Ernst Lubitsch n'a jamais cessé, finalement, d'opposer un vieux monde sali, détruit et anéanti par l'horreur nazie, et un nouveau monde pétri d'idéal, de démocratie mais surtout dans lequel il y a bien une place pour toutes et tous... y compris pour cette fofolle de Cluny Brown.

Dans ce qui restera hélas comme le dernier film qu'il achèvera (Il décèdera durant le tournage de That lady in ermine), le réalisateur concrétise cette opposition en reprenant les contours de certains de ses films : de la culture « Mitteleuropa », qui informait tant de ses films d'avant-guerre et perdurait dans The shop around the corner et dans To be or not to be, il reste ici Charles Boyer qui interprète le personnage d'Adam Belinski, un professeur de l'université d'un pays de l'Est, qui en 1938 a fui le nazisme. Il est accueilli en héros par une famille de la haute bourgeoisie Britannique, qui se donne bonne conscience, alors que lui, essentiellement, est heureux de l'aubaine : il mange à l'oeil... Dans son parcours, il a rencontré une jeune femme qui l'enchante, une jeune débrouillarde de la classe ouvrière, Cluny Brown (Jennifer Jones), qui l'enchante : elle est nature, tout sauf sophistiquée, et en plus elle connait la plomberie. Durant le séjour de Belinski à Londres elle devient la bonne de la demeure qui l'accueille...

Tout en montrant de quelle façon les idéaux démocratiques de Belinski prennent dans sa situation une résonance concrète (où dormir, comment se loger, comment et où manger ? Voilà les questions qu'il doit résoudre chaque jour, et il est effectivement devenu un pique assiette aguerri), le personnage affecte une culture qui dépasse largement celle de ses hôtes : du coup le brave professeur aux manières étrangement directes va aussi, de Shakespeare, emprunter un peu du personnage de Puck, en devenant un lutin qui rapproche les êtres (son jeune ami Andrew et la dame de ses pensées) ou qui fait tout pour les éloigner (il assiste agacé au rapprochement de Cluny avec l'insupportable apothicaire local, et son hilarante maman (Una O'Connor).

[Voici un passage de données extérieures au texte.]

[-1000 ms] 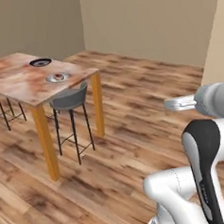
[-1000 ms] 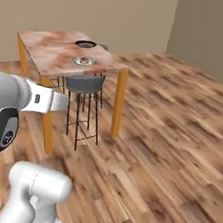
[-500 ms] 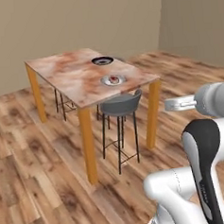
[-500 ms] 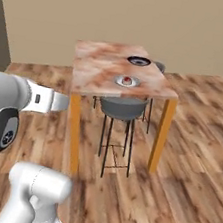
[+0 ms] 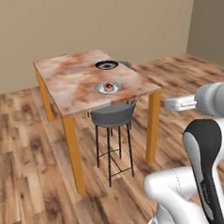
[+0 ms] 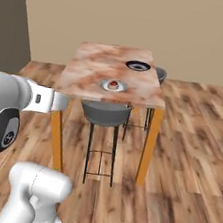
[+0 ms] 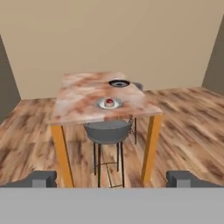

Mais surtout, il va mettre sens dessus dessous la belle ordonnance conservatrice d'une maison comme il faut, d'une société comme il faut, d'une Angleterre comme il faut.

Quand à Cluny Brown, elle n'est absolument pas faite pour quoi que ce soit qui puisse ne fonctionner qu'avec des convenances... elle va aussi vite découvrir que quand on a un talent naturel pour la plomberie, on a du mal à se marier... en Europe. Direction les Etats-Unis, donc, et tout le monde y trouvera son compte.

Quant au reste, eh bien... c'est du Lubitsch : délicieux, farfelu, drôle, et irrésistible.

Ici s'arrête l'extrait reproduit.